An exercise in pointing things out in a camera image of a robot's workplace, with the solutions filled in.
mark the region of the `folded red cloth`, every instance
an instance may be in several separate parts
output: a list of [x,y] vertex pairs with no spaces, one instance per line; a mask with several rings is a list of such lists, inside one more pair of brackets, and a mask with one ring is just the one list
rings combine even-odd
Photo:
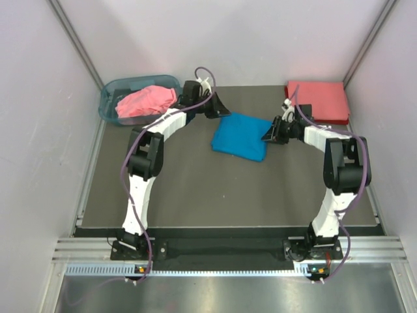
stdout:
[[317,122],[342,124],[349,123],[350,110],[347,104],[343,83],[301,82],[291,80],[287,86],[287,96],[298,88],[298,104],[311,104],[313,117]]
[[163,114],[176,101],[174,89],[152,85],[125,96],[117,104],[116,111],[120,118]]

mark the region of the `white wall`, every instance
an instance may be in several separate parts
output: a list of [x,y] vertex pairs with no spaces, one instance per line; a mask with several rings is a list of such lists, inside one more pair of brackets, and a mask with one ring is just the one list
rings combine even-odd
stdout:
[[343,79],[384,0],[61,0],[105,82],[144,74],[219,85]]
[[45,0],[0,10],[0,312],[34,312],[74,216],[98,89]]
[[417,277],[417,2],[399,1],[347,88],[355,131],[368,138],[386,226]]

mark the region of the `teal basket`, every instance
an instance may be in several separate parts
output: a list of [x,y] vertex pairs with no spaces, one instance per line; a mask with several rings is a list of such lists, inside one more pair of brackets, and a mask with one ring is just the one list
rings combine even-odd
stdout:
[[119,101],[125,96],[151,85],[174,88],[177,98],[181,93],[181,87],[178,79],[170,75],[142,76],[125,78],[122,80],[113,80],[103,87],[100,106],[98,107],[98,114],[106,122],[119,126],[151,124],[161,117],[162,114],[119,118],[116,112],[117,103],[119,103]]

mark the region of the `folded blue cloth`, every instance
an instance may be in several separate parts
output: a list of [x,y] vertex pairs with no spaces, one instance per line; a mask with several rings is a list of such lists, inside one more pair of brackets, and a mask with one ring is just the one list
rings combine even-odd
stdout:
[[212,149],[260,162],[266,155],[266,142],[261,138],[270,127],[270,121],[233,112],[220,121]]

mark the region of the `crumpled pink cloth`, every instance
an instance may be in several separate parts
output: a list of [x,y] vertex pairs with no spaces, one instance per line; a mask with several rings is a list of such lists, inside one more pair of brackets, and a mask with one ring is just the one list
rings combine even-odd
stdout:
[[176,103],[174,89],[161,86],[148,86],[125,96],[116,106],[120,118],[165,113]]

------------

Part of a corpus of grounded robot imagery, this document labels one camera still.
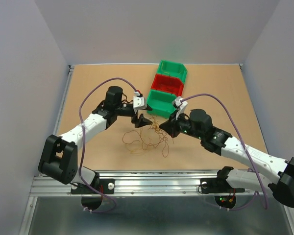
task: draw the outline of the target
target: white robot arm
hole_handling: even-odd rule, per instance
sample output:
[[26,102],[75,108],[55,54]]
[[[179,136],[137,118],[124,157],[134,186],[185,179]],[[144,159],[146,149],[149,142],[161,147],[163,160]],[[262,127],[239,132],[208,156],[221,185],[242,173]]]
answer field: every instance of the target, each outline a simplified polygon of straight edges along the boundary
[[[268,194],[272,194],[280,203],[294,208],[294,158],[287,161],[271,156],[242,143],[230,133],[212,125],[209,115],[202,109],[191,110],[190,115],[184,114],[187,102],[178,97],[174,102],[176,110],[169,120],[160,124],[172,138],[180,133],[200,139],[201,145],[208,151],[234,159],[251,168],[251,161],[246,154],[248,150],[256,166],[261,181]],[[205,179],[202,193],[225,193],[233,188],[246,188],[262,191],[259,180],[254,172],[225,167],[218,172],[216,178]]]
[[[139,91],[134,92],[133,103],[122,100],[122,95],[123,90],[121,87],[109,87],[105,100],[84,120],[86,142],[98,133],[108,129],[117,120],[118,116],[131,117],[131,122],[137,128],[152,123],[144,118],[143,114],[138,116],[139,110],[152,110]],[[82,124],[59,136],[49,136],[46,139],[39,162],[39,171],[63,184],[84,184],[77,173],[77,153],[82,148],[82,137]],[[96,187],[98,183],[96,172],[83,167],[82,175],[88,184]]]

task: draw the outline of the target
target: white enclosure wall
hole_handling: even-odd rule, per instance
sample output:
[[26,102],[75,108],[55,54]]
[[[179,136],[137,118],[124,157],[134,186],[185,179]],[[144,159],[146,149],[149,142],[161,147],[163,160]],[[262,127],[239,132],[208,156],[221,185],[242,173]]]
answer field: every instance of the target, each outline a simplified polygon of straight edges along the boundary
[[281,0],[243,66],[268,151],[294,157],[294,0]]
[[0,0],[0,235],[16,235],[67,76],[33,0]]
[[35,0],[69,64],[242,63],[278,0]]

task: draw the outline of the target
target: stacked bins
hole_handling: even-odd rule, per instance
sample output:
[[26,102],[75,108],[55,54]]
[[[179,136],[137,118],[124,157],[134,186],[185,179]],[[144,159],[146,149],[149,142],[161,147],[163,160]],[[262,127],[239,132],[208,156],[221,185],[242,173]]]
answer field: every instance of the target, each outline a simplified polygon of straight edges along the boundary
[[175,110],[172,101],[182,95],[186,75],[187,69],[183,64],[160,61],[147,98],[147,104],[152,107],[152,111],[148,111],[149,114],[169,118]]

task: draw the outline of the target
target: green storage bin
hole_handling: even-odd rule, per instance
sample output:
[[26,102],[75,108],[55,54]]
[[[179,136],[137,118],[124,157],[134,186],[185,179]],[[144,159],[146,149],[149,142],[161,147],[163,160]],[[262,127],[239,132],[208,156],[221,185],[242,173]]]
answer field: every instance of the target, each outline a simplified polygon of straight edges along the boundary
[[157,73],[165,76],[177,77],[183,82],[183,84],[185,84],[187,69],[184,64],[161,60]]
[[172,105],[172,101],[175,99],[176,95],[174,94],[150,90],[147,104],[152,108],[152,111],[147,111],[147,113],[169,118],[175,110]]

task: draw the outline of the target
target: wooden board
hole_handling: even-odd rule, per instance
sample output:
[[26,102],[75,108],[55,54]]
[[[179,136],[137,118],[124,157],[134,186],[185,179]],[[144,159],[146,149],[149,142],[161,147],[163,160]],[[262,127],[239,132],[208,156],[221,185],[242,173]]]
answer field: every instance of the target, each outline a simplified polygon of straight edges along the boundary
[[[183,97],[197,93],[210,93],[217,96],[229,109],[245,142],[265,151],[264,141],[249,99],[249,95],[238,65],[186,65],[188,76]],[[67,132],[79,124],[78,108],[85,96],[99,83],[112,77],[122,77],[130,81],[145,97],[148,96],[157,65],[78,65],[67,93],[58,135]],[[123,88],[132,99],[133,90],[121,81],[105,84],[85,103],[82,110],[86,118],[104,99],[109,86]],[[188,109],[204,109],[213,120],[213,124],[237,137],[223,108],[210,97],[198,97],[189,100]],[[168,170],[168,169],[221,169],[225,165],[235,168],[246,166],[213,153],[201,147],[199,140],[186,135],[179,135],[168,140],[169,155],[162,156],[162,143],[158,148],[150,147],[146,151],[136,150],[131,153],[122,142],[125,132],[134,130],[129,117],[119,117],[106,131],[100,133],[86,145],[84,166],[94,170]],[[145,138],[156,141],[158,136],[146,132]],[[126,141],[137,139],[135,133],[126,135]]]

------------

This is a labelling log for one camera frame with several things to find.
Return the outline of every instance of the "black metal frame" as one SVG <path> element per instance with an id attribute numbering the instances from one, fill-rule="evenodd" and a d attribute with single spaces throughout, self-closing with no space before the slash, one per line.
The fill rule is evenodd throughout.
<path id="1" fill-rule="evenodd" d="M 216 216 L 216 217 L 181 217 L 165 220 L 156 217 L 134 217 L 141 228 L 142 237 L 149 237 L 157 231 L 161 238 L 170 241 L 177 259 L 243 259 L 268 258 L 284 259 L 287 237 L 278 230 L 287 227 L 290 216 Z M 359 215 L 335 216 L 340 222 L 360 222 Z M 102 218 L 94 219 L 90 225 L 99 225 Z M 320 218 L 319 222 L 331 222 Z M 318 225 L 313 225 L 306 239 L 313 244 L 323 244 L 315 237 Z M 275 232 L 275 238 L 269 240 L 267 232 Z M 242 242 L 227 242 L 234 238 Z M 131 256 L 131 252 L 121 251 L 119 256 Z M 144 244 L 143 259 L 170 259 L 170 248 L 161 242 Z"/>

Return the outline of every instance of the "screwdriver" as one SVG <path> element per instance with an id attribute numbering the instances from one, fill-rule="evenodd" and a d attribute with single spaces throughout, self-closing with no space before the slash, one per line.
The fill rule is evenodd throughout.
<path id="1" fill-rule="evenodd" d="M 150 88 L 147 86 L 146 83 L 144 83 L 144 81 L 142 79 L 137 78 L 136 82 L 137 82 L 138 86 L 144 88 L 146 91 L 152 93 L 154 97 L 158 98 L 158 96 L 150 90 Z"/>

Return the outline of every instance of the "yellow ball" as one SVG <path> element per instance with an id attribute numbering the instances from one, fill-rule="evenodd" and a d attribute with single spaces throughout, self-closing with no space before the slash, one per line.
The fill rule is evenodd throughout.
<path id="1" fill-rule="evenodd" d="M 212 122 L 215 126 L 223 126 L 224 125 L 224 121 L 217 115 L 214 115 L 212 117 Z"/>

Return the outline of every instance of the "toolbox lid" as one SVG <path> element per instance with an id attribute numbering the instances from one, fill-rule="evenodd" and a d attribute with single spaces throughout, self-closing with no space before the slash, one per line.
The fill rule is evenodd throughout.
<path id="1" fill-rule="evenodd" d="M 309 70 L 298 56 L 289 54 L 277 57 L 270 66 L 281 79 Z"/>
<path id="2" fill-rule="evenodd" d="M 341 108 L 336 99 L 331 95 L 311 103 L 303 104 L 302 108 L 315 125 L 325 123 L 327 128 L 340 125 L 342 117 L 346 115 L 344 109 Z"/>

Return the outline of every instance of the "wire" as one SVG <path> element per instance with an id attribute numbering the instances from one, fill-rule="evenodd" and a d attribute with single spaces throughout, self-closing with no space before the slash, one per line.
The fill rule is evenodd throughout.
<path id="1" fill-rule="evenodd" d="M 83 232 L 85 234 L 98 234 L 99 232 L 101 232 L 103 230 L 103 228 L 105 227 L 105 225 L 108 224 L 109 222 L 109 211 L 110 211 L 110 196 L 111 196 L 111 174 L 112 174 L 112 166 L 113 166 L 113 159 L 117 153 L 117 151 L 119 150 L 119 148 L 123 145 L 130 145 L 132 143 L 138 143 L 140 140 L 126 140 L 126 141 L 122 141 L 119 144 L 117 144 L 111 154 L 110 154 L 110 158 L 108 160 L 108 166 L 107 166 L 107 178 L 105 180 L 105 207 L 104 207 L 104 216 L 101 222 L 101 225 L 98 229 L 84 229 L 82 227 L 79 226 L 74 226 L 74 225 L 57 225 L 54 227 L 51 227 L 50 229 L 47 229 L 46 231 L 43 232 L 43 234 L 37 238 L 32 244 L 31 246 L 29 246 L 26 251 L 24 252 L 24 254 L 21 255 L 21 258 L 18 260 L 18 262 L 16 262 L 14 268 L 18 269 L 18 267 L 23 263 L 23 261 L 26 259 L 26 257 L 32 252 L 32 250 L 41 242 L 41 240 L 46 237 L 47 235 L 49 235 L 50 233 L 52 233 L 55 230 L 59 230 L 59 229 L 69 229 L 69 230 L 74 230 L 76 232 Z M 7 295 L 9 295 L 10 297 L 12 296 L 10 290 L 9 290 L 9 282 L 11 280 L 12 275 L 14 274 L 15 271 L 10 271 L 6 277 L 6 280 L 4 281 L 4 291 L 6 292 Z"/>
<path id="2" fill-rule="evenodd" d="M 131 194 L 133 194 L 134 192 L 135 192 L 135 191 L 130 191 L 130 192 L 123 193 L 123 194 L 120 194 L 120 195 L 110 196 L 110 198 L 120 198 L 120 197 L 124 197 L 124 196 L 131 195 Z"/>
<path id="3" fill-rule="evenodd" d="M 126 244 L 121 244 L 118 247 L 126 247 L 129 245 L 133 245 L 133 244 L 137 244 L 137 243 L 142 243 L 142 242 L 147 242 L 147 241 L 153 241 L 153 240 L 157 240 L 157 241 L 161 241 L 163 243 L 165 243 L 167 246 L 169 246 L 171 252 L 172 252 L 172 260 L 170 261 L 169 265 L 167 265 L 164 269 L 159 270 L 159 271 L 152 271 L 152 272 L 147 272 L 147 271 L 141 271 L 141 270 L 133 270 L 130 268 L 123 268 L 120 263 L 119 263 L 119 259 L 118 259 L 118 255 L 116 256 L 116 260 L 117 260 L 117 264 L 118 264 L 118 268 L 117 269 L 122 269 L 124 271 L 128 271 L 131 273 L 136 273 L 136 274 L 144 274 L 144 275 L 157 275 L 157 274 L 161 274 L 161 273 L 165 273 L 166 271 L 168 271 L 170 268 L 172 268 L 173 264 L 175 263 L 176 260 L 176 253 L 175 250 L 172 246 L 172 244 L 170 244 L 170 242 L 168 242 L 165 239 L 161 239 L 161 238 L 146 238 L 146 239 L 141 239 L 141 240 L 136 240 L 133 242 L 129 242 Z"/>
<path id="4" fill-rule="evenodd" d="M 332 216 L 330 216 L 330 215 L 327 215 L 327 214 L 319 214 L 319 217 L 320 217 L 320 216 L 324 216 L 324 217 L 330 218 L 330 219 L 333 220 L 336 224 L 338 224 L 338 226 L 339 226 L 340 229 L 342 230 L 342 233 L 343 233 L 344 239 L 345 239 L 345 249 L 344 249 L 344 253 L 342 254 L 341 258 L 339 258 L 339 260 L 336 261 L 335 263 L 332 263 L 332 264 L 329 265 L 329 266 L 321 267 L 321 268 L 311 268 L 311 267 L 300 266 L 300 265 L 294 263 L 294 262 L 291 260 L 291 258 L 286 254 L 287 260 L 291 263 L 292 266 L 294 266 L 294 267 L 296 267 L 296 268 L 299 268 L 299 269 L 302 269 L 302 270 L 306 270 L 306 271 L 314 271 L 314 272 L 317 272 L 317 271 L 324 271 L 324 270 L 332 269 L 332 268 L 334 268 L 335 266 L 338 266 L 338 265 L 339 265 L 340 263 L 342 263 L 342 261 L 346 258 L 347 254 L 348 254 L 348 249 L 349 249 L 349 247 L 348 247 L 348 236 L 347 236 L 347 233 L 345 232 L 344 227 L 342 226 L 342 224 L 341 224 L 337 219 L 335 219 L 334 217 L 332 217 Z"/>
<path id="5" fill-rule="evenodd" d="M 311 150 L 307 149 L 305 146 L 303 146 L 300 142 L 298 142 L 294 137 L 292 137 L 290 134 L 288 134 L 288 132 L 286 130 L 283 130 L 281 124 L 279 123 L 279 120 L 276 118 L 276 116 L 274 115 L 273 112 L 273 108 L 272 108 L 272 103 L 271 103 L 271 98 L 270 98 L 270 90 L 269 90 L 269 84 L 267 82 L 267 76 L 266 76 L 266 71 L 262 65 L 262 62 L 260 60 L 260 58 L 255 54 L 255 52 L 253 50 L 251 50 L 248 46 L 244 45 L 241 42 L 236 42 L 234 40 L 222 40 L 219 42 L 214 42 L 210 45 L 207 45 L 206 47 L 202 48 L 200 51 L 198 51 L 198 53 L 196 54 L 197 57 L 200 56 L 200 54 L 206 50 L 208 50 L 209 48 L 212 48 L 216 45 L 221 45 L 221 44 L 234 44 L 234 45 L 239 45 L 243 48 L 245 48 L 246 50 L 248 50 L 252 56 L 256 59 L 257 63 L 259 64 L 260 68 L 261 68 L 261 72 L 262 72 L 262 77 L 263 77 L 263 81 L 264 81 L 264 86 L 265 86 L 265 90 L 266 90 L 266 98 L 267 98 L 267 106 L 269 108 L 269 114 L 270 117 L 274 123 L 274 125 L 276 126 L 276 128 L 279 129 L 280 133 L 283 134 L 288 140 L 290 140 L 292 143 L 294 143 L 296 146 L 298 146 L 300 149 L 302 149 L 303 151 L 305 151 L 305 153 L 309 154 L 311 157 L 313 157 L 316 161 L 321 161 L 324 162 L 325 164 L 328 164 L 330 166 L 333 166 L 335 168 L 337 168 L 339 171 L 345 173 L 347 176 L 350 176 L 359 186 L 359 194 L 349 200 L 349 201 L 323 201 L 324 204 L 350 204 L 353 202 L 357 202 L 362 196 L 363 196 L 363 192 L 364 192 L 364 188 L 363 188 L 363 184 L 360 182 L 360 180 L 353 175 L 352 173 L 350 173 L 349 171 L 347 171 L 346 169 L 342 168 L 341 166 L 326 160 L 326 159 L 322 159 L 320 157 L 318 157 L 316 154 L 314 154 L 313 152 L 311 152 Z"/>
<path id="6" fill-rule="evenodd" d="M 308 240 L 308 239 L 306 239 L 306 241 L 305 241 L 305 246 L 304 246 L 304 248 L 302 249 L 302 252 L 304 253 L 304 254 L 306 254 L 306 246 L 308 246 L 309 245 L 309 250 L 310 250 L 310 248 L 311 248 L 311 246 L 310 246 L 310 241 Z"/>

------------

> **Exercise details**: What lines in the entries above include the string "robot"? Return each one.

> **Finished task**:
An exercise in pointing things out in a camera image of a robot's workplace, with the solutions filled in.
Part of a corpus of grounded robot imagery, this document labels one camera still.
target: white robot arm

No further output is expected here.